Text concatenation

Slavek · October 3, 2018, 11:40am

Dear R coders,
I have a challenge. I am trying to replicate Excel concatenation function in R so merge some text columns for each record
Q1 Q2 Both (that is what I need)
URN1 aaa bbb aaabbb
URN2 ddd ddd
URN3 eee fff eeefff
URN4 ggg ggg

Can you help please?

Slavek · October 3, 2018, 11:46am

Concatenate

Slavek · October 3, 2018, 11:48am

Concatenate

As you can see, blanks should be ignored...

Slavek · October 3, 2018, 11:52am

the data I'm using was created from a database: Norway.thisYear.data and questions which need to be merged for each record (Norway.thisYear.data$URNName) are:
Norway.thisYear.data$BComm_10,
Norway.thisYear.data$BComm_9

tbradley · October 3, 2018, 11:58am

HI @Slavek, Welcome to RStudio Community!

What have you tried so far? It will be much easier to help you if you turn this into a self-contained reprex (short for reproducible example)? It will help us help you if we can be sure we're all working with/looking at the same stuff.

install.packages("reprex")

If you've never heard of a reprex before, you might want to start by reading the tidyverse.org help page. The reprex dos and don'ts are also useful.

What to do if you run into clipboard problems

If you run into problems with access to your clipboard, you can specify an outfile for the reprex, and then copy and paste the contents into the forum.

reprex::reprex(input = "fruits_stringdist.R", outfile = "fruits_stringdist.md")

For pointers specific to the community site, check out the reprex FAQ, linked to below.

If you simply want to create a new column with the combined products you can do this:

library(tibble)
library(dplyr)
#> 
#> Attaching package: 'dplyr'
#> The following objects are masked from 'package:stats':
#> 
#>     filter, lag
#> The following objects are masked from 'package:base':
#> 
#>     intersect, setdiff, setequal, union
library(stringr)

my_df <- tribble(
  ~name, ~q1, ~q2,
  "URN1", "aaa", "bbb", 
  "URN2", "ddd", NA_character_,
  "URN3", "eee", "fff", 
  "URN4", NA_character_, "ggg"
)

my_df %>% 
  mutate_at(vars(q1, q2), funs(str_replace_na(., replacement = ""))) %>% 
  mutate(both = paste(q1, q2) %>% str_trim())
#> # A tibble: 4 x 4
#>   name  q1    q2    both   
#>   <chr> <chr> <chr> <chr>  
#> 1 URN1  aaa   bbb   aaa bbb
#> 2 URN2  ddd   ""    ddd    
#> 3 URN3  eee   fff   eee fff
#> 4 URN4  ""    ggg   ggg

Created on 2018-10-03 by the reprex package (v0.2.0).

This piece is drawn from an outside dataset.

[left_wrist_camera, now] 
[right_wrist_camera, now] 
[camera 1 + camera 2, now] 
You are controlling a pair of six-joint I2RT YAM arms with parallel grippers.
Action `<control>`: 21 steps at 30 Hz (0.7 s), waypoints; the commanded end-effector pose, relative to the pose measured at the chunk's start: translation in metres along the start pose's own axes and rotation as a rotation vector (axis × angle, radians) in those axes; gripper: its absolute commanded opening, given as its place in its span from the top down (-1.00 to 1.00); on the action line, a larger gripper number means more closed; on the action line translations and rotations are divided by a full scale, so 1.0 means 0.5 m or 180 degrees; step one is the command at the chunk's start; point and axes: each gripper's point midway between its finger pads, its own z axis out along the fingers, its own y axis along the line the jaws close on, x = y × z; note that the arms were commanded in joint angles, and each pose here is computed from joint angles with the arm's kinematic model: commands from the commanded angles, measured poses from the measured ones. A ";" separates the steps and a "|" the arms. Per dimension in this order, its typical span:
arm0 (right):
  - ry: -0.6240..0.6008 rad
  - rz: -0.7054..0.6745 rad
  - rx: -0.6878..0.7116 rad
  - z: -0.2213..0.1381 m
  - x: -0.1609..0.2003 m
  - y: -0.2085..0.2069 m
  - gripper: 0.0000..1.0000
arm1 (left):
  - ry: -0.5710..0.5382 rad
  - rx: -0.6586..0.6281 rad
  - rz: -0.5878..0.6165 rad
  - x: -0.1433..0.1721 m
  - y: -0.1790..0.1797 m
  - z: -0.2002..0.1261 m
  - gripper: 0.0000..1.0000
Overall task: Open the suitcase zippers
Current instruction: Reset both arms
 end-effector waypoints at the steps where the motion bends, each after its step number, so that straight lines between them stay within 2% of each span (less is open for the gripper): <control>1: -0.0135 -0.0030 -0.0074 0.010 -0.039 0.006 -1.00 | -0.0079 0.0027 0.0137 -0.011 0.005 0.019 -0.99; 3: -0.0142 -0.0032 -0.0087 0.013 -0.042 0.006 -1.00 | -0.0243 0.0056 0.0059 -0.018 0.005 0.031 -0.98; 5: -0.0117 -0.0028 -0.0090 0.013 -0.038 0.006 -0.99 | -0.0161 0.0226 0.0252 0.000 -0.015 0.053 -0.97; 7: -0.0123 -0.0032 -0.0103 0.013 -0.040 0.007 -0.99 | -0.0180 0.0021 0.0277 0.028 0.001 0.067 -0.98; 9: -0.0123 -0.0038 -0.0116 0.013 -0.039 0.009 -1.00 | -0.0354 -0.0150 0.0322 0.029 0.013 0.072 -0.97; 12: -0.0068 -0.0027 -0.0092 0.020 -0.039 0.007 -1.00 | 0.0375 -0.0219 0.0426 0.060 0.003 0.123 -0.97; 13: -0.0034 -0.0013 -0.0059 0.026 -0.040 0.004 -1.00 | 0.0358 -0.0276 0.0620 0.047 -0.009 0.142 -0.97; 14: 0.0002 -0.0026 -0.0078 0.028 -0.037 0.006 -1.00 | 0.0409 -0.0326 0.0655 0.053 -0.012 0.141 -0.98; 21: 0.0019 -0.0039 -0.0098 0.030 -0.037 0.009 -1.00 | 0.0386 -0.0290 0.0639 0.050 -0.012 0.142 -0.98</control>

This example assumes that the empty strings are NA values. If that is not that case then you can skip the mutate_at line

Slavek · October 3, 2018, 1:30pm

Thank you very much. Unfortunately, I used just a few URNs in this example but I would like to use it for all other URNs so whatever appears in the URNName. I think this command should be more generic as he lists will be much longer.
Thank you for an advise about reprex. I'll have a look...

Slavek · October 3, 2018, 1:33pm

I'm new to R and I used paste function. Unfortunately, it does not merge text columns for each URN but the first available comment in Norway.thisYear.data$BComm_10 with the first available in Norway.thisYear.data$BComm_9 etc.

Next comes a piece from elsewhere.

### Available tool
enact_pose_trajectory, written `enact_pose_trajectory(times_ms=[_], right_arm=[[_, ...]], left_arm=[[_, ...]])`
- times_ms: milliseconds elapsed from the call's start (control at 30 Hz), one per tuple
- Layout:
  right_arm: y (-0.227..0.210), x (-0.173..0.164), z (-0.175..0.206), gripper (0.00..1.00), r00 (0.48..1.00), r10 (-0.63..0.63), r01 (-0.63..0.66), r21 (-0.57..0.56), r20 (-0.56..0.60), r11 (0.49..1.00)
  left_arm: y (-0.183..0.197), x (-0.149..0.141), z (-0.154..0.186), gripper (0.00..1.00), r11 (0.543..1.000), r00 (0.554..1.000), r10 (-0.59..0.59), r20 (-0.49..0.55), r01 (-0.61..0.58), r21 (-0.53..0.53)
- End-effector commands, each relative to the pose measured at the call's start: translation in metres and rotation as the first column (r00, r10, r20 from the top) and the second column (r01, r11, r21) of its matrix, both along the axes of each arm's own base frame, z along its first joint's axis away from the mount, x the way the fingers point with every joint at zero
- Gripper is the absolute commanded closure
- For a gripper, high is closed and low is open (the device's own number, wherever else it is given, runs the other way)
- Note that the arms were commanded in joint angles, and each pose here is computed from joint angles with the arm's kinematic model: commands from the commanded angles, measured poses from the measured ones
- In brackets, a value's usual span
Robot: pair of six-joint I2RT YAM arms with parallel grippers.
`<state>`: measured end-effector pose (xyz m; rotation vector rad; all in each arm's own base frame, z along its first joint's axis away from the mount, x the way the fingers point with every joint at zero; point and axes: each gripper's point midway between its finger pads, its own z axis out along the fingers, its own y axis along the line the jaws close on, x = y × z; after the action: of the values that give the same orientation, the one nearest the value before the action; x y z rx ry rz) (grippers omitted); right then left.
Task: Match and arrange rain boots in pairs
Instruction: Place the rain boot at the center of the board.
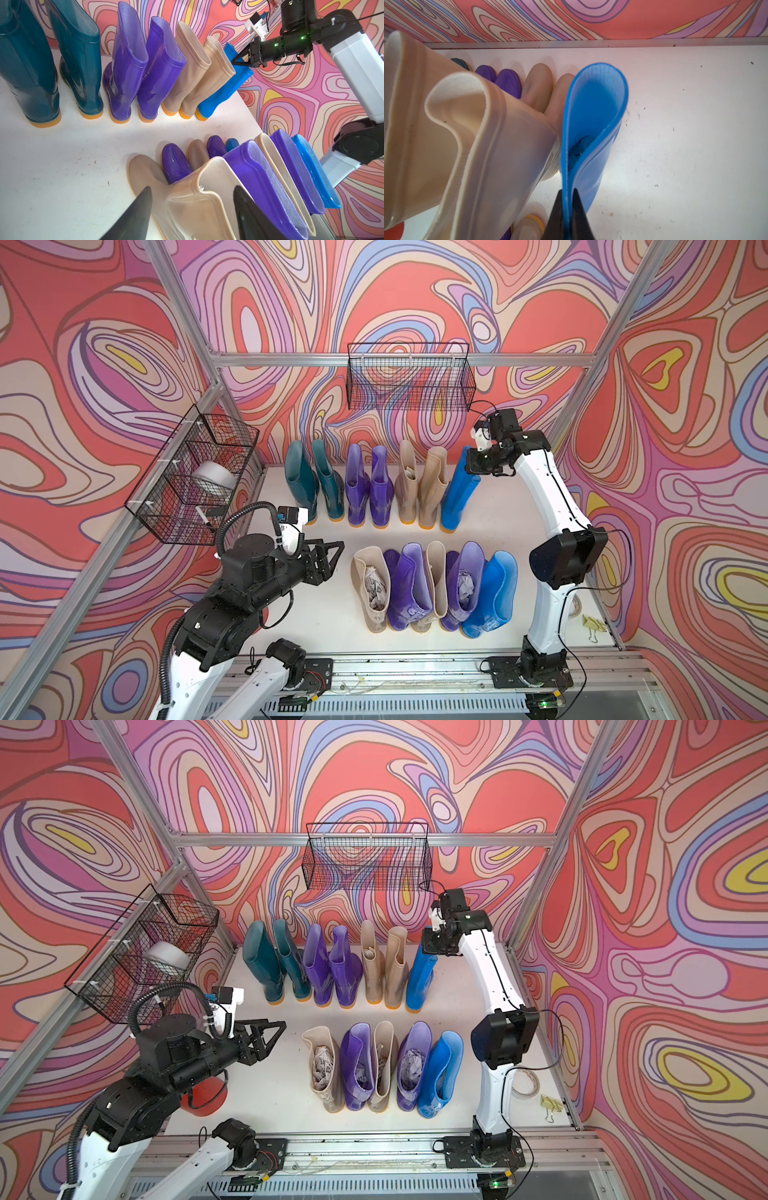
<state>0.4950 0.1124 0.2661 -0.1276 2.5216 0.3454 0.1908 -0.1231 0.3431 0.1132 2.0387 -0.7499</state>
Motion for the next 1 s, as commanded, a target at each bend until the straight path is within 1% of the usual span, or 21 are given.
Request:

I need this function to work exactly the same way as it works in Excel.

tbradley · October 3, 2018, 1:44pm

I am confused what you mean by this. If you mean that your data has more rows, than the approach I showed will work for as many rows as you have as it is not restricted only to the toy dataset - shown in your screenshots - that I used. However, without any idea what you have tried, it is hard to really guide you any further.

Also, paste is vecotrized, so if you pass the two column directly into it like this:

paste(Norway.thisYear.data$BComm_10, Norway.thisYear.data$BComm_9)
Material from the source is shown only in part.